You're not alone in noticing this (see conjecture under http://oeis.org/A140999). 5354228880 is a counterexample, however (though perhaps not the smallest). As the smallest multiple of the first 23 positive integers, it belongs to A094348, but has only 1920 divisors, and a smaller member of A002182 has 2016.  

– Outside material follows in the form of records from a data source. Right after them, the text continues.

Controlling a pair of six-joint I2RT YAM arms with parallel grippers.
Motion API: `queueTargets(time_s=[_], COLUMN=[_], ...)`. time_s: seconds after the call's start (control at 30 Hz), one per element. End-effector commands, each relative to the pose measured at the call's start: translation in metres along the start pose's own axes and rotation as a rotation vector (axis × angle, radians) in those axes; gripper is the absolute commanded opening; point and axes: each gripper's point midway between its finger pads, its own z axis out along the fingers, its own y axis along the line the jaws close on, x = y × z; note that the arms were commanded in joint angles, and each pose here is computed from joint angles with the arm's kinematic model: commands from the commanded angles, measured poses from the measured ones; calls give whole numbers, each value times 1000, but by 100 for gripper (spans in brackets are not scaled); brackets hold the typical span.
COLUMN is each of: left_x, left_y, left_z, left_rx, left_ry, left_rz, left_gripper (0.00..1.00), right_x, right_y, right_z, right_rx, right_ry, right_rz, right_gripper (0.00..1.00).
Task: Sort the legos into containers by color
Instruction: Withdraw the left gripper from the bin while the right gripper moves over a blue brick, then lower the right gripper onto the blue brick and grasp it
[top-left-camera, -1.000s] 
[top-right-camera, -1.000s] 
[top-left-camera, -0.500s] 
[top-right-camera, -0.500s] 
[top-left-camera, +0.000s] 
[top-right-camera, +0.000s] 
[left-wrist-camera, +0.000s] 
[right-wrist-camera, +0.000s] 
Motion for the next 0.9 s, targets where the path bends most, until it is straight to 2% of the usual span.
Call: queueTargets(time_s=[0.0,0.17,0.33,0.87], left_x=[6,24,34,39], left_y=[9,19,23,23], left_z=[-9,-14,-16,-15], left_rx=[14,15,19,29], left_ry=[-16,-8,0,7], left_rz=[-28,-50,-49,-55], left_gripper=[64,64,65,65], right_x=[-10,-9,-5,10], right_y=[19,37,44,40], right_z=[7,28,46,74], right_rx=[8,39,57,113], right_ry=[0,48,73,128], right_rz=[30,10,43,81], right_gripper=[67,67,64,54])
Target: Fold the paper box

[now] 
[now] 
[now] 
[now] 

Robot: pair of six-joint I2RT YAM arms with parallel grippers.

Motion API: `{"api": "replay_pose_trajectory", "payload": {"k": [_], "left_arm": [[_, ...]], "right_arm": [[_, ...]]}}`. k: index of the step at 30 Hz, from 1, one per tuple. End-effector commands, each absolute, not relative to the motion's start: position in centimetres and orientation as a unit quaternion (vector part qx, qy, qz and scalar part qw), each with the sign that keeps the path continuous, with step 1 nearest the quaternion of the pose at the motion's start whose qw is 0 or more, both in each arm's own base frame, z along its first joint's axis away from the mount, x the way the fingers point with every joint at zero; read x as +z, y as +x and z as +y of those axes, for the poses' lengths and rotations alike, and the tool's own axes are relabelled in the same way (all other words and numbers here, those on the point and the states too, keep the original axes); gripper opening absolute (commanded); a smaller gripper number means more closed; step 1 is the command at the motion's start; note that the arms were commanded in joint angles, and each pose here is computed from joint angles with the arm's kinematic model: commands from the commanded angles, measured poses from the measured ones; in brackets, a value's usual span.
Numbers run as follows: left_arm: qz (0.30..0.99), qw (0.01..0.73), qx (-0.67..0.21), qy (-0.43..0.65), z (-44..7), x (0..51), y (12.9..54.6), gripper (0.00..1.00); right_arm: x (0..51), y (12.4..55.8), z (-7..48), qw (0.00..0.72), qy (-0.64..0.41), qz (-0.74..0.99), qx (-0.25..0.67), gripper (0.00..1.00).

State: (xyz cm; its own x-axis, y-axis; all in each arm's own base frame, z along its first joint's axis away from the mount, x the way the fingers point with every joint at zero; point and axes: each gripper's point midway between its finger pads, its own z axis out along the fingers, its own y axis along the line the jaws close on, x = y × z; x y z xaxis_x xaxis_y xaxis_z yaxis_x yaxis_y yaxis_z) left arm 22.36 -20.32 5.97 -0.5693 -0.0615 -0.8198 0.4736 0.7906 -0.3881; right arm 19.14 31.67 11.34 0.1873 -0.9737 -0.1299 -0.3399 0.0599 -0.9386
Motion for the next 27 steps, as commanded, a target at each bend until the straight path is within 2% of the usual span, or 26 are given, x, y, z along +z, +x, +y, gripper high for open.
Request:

A002182(74) = 4655 851200 = 2 ^ 6 x 3 ^ 2 x 5 ^ 2 x 7 x 11 x 13 x 17 x 19 
Number of divisors:  2016
A003418(23) = 5354 228880 = 2 ^ 4 x 3 ^ 2 x 5 x 7 x 11 x 13 x 17 x 19 x 23
Number of divisors:  1920 (Source: http://www.alpertron.com.ar/ECM.HTM)

All members of http://oeis.org/A002182 and http://oeis.org/A003418  belong to A094348.  A003418(23) is just the first member of A003418 to have fewer divisors than some smaller member of A002182. But I suspect that they all do except for a finite number of exceptions.  The intersection of A2182 and A3418 has definitely been proved finite; see http://oeis.org/A055492http://oeis.org/A095921.

http://oeis.org/A164377 shows the A094348 members that are not in A002182.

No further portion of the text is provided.